Les accusés, soupçonnés d’appartenir au gang Mara Salvatrucha, font face à des charges portant sur plus de 47 000 crimes commis entre 2012 et 2022. Parmi les chefs d’accusation figurent des homicides, des féminicides, des extorsions et du trafic d’armes.
Ce procès de masse a lieu dans le cadre de l’état d’urgence instauré en 2022 et régulièrement prolongé depuis.

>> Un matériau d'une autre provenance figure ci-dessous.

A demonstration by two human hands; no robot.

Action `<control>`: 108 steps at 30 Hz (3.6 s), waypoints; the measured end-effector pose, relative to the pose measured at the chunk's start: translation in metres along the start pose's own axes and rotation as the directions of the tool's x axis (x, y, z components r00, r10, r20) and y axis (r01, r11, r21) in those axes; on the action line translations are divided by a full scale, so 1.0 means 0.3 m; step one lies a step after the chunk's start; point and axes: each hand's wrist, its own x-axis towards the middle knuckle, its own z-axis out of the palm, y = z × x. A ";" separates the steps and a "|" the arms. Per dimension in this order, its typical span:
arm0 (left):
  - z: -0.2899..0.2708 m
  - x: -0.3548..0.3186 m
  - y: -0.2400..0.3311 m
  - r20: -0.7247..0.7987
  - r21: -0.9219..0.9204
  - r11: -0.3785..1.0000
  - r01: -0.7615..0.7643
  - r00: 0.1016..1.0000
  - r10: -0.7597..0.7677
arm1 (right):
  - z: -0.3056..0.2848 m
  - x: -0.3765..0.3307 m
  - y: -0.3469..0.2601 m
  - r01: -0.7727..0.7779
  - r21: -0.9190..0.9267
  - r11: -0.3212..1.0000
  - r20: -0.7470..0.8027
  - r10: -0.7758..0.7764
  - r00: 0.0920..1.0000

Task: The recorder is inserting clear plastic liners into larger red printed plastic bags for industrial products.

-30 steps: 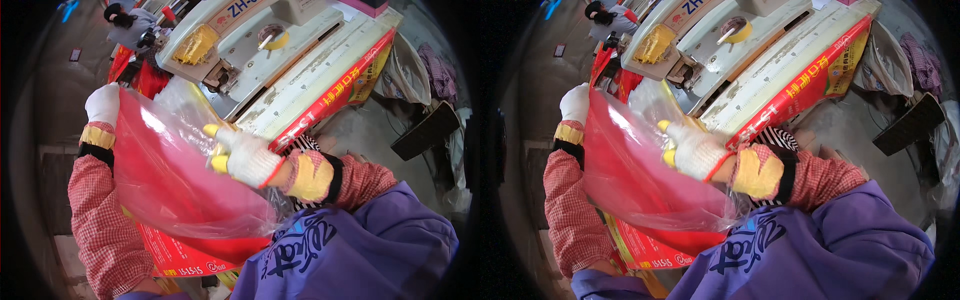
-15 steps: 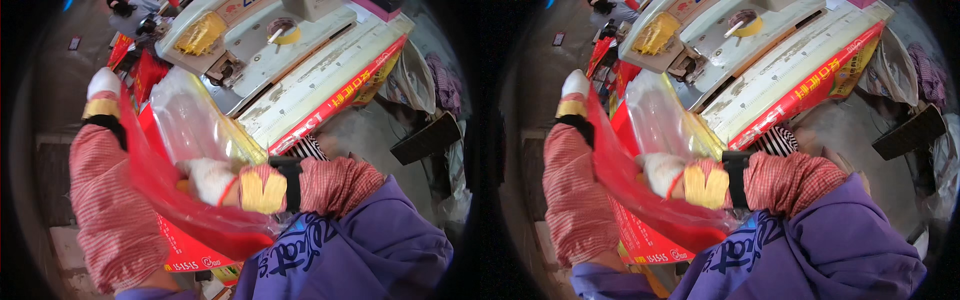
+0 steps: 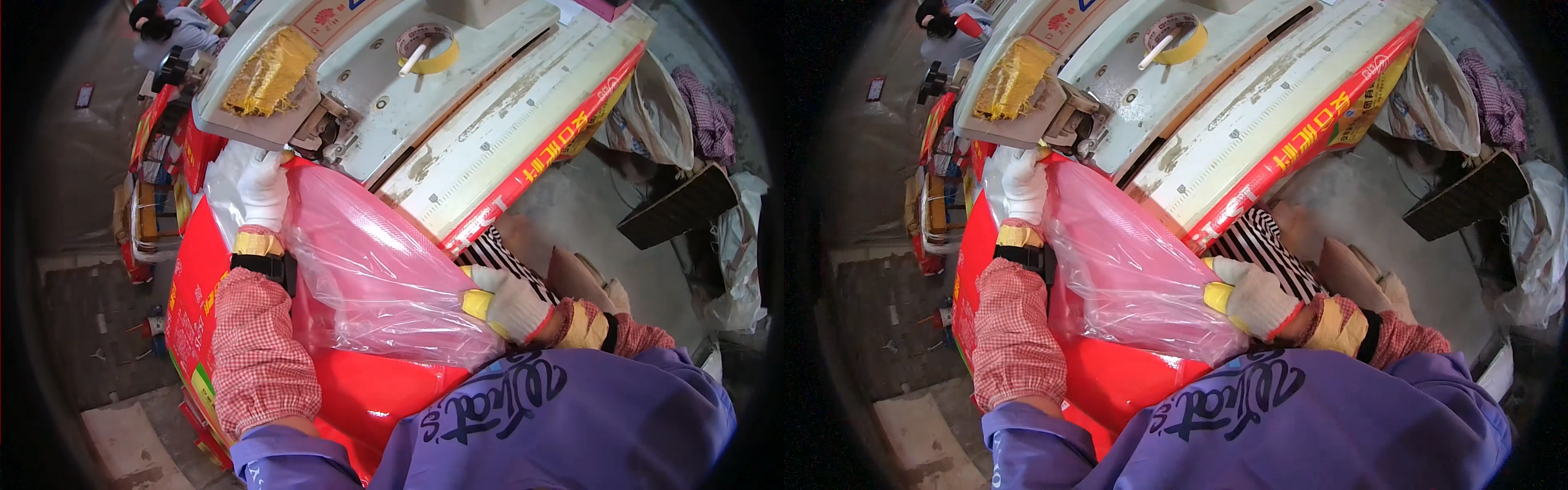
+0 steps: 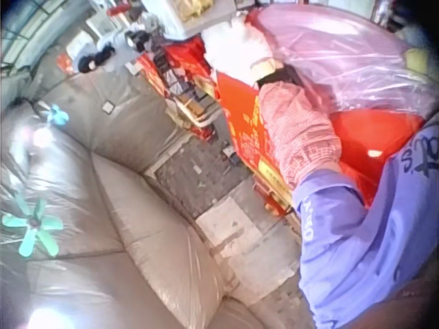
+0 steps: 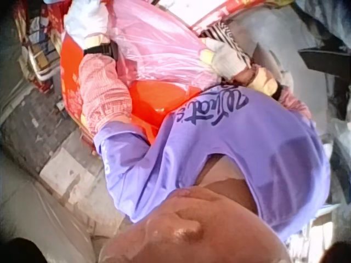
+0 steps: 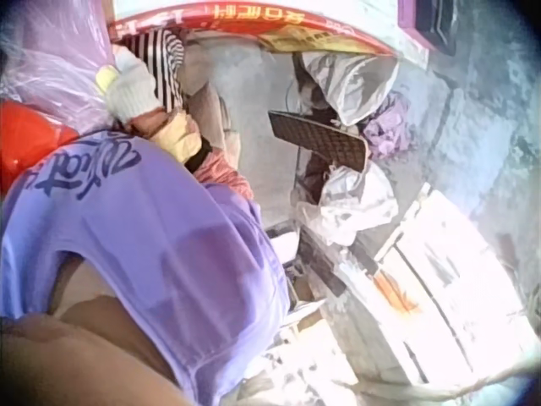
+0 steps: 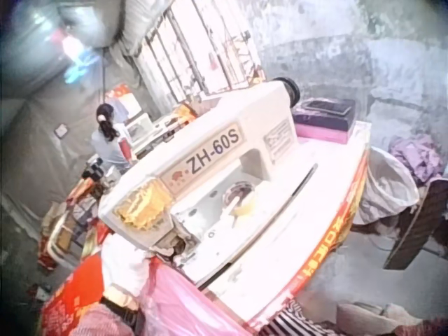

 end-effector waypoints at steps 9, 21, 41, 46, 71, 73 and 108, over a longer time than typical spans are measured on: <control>-0.066 0.038 0.059 0.405 0.126 0.956 0.265 0.866 -0.294 | 0.014 -0.055 -0.147 0.105 -0.743 0.661 -0.043 -0.204 0.978; -0.151 0.081 0.234 0.627 0.461 0.887 -0.024 0.717 -0.306 | 0.001 -0.078 -0.145 0.070 -0.829 0.555 0.010 -0.110 0.994; -0.556 0.369 0.443 0.556 0.676 0.685 -0.272 0.799 -0.231 | 0.072 0.778 -0.495 0.596 -0.720 0.355 0.628 -0.028 0.777; -0.469 0.299 0.905 0.511 0.410 0.828 -0.382 0.848 0.139 | 0.026 0.738 -0.522 0.562 -0.702 0.438 0.589 -0.087 0.804; -0.640 0.109 1.112 0.825 0.302 0.916 -0.262 -0.409 -0.389 | 0.009 0.453 -0.268 0.522 -0.841 -0.141 0.519 -0.480 0.707; -0.653 0.069 1.170 0.854 0.162 0.930 -0.330 -0.425 -0.300 | 0.038 0.413 -0.225 0.492 -0.849 -0.192 0.517 -0.497 0.697; -0.552 0.273 0.964 0.923 0.258 0.688 -0.679 -0.036 -0.382 | 0.377 0.877 -0.042 0.521 0.832 -0.192 -0.120 -0.978 -0.170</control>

Ce dispositif a permis l’arrestation de plus de 90 000 personnes et autorise des procédures judiciaires collectives, une mesure controversée mais soutenue par le gouvernement pour accélérer la lutte contre les gangs.
Cependant, plusieurs organisations de défense des droits humains dénoncent ces pratiques. Elles estiment que ces procès collectifs portent atteinte aux droits fondamentaux, notamment au droit à une défense individuelle et à un procès équitable.
La Commission interaméricaine des droits de l’homme a également exprimé ses inquiétudes, appelant à mettre fin à l’usage prolongé de l’état d’urgence. Elle souligne que ce régime suspend certaines garanties essentielles, comme l’accès à un avocat ou la protection des communications.
Malgré ces critiques, le gouvernement salvadorien maintient sa ligne dure, affirmant que ces mesures sont nécessaires pour réduire durablement la violence des gangs, longtemps endémique dans le pays.